Problem description: When you return the data, keep every line exactly as it is and leave out the pictures.

Collected material:
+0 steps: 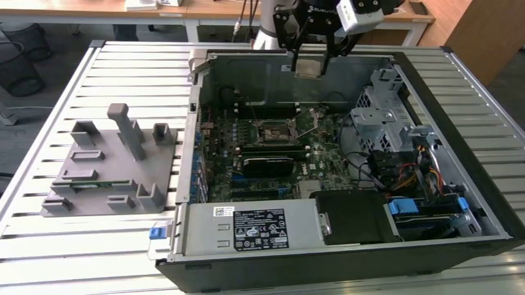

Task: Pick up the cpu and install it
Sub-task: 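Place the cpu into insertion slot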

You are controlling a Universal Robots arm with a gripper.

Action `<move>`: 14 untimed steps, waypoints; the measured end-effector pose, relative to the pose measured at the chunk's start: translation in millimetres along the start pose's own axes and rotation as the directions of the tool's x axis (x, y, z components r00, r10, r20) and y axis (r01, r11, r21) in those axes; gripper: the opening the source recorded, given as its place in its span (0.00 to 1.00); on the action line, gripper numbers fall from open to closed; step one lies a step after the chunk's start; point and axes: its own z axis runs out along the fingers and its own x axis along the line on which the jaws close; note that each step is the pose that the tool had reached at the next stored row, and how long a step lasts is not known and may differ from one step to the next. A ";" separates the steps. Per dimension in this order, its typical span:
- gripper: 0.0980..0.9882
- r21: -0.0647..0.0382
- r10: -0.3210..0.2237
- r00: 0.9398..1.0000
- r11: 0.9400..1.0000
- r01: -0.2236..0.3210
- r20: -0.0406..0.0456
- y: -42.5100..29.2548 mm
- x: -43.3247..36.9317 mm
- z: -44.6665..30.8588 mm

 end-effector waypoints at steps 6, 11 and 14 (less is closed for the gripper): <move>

Problem solution:
+0 steps: 

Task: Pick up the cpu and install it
Sub-task: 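Place the cpu into insertion slot
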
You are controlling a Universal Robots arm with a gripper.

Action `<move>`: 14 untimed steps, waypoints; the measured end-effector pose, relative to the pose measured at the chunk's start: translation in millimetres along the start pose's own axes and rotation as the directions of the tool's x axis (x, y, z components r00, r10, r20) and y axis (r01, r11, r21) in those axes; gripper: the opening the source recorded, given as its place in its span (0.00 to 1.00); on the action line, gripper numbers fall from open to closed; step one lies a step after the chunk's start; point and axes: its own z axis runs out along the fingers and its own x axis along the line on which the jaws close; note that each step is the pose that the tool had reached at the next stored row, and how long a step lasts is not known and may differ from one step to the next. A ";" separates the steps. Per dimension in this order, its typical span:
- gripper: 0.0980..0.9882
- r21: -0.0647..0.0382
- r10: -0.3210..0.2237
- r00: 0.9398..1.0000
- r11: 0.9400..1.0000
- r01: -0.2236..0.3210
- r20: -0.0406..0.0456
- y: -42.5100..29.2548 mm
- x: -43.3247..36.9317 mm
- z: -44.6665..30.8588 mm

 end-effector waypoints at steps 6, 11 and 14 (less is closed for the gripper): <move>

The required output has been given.